肝細胞癌に対する肝動脈塞栓療法, エタノール注入療法, ラジオ波熱焼灼療法後の治療効果判定を造影エコーで施行し, その有用性について検討した. また経過観察時における造影エコーの再発診断の有用性の有無についても検討した. 造影エコー結節内に濃染がある場合はviableな腫瘍が残存していると判定した. TAE治療後の結節が造影エコーlate vascular phaseで境界明瞭な陰影欠損として描出された場合, 腫瘍は適切に治療されたと判定した. PEI, RFA治療後, 治療前の濃染部の範囲よりもさらに広い範囲が陰影欠損となった場合, 適切に治療したと判定した. 造影CTでTAEの治療効果判定をした場合, Lipiodolによるアーチファクトのため, 腫瘍濃染の有無が判定できないことが多い. 一方, 造影エコーはLipiodol貯留の影響を受けないため, 腫瘍内の壊死部と壊死部を区別することが可能である. 造影エコーで残存ありと判定した結節は半年以内に造影CTでも再発を確認した. 造影エコーで適切に治療したと判定した結節は平均24ヵ月の経過観察期間, 局所再発はあるもののその割合は低かった. 造影エコーはTAE, PEI, RFA (それらの併用療法)後の治療効果判定として有用であり, 同時に腫瘍残存部位へのPEI, RFAの穿刺治療のガイドとしても有用である.

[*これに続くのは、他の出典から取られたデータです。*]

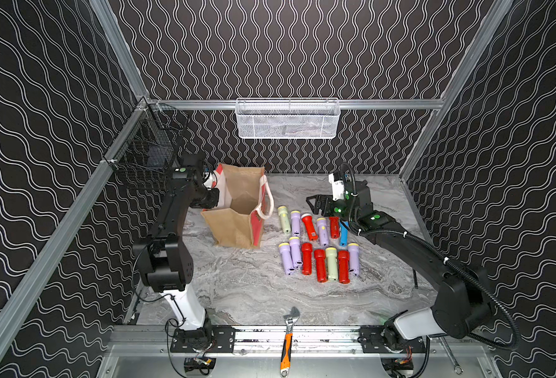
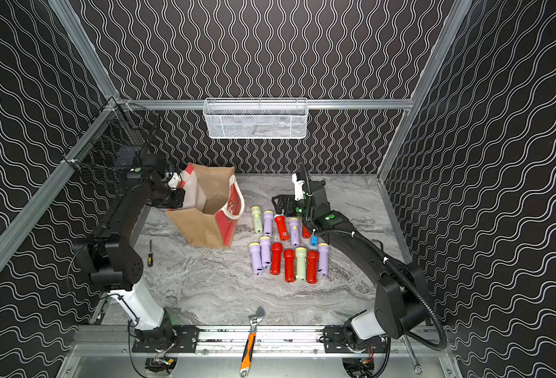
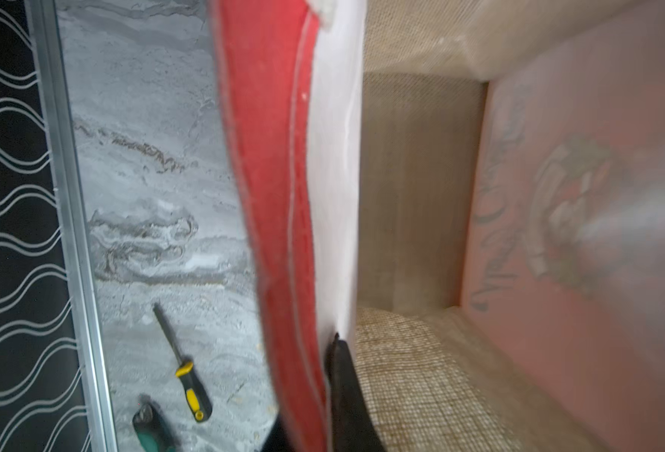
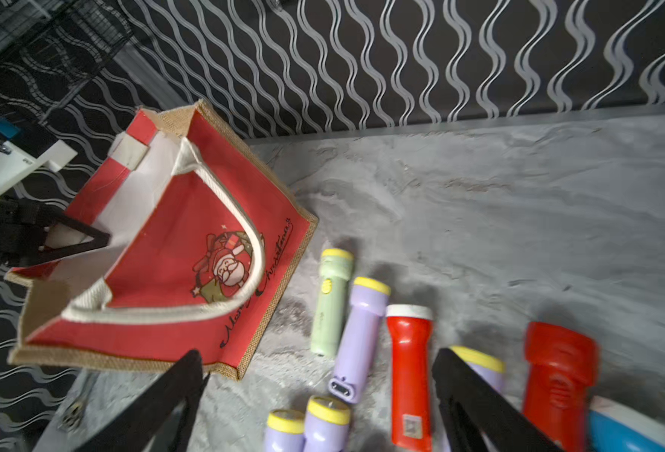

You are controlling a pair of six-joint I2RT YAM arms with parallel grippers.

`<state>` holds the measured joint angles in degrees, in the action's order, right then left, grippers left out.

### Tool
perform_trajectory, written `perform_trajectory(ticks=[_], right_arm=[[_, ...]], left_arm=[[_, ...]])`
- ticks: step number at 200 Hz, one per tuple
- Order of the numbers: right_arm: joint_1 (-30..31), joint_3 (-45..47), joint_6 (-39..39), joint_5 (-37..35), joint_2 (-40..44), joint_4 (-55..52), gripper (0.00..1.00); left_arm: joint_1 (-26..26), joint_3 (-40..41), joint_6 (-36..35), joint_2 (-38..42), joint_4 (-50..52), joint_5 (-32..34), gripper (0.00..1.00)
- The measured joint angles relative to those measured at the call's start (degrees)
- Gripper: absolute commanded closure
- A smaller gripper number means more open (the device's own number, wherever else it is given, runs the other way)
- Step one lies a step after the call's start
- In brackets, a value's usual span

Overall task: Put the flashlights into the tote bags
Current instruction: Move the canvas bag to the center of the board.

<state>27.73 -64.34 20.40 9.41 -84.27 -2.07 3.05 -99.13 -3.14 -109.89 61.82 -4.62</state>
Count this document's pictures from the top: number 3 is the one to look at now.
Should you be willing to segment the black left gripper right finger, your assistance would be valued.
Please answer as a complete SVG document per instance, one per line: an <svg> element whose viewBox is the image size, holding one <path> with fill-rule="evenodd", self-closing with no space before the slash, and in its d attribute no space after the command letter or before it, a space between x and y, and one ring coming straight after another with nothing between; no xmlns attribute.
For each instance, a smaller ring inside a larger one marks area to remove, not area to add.
<svg viewBox="0 0 665 452"><path fill-rule="evenodd" d="M332 450L385 451L366 408L351 350L338 333L326 350L325 372L330 385Z"/></svg>

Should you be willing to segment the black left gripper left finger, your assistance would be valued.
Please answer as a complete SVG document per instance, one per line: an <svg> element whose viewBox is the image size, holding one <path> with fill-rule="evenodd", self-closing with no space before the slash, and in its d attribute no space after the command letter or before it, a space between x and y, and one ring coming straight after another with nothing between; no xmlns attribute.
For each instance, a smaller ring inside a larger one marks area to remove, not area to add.
<svg viewBox="0 0 665 452"><path fill-rule="evenodd" d="M285 426L281 416L277 416L274 424L264 442L261 452L293 452L293 446L285 433Z"/></svg>

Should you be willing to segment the jute and red tote bag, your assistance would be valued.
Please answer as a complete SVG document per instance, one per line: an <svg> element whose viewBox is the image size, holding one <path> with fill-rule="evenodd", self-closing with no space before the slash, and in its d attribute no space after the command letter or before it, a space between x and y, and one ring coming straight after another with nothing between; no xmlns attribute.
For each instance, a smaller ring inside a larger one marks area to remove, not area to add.
<svg viewBox="0 0 665 452"><path fill-rule="evenodd" d="M665 1L207 10L293 451L665 451Z"/></svg>

We evaluated the usefulness of contrast-enhanced harmonic grayscale sonography (contrast US) to assess the therapeutic efficacy of transcatheter arterial embolization (TAE) with iodized oil, percutaneous ethanol injection (PEI), radiofrequency ablation (RFA), and combination therapy for patients with hepatocellular carcinoma (HCC), and we evaluated the patients for incomplete local treatment during the follow-up periods. Lesions were considered to contain viable tumor residue when hypervascular enhancement was observed within the tumor. We concluded that adequate tumor necrosis had occurred in the lesions when an oval or round perfusion defect with distinct margins was observed in the late vascular phase of contrast ultrasound after transcatheter arterial embolization. Further, we concluded that adequate tumor necrosis had occurred when lesions treated by percutaneous ethanol injection or radiofrequency ablation showed a nonenhancing area in the late vascular phase of contrast ultrasound whose area exceeded that of the hypervascular enhancement seen in the early or late vascular phase of contrast ultrasound before treatment. Because artifacts were produced by accumulation of iodized oil in the tumor, hardly any of the hepatocellular carcinoma lesions could be evaluated for the presence of tumor residue by helical CT. However, contrast ultrasound enabled us to distinguish between viable and necrotic portions of hepatocellular carcinoma lesions, because iodized oil deposition did not interfere with the perfusion images. Local recurrence within about 6 months after therapy was observed by helical CT in all lesions in which contrast ultrasound had detected viable tumor residue. Lesions in which adequate tumor necrosis was observed by contrast ultrasound after transcatheter arterial embolization, percutaneous ethanol injection, radiofrequency ablation, or combined therapy exhibited a low rate of local recurrence during the follow-up period (mean, 24 months). Contrast ultrasound proved useful for evaluating the therapeutic effect of transcatheter arterial embolization percutaneous ethanol injection, radiofrequency ablation, or combined therapy of hepatocellular carcinoma, and it was also useful for guiding percutaneous ethanol injection, radiofrequency ablation, and other additional treatments.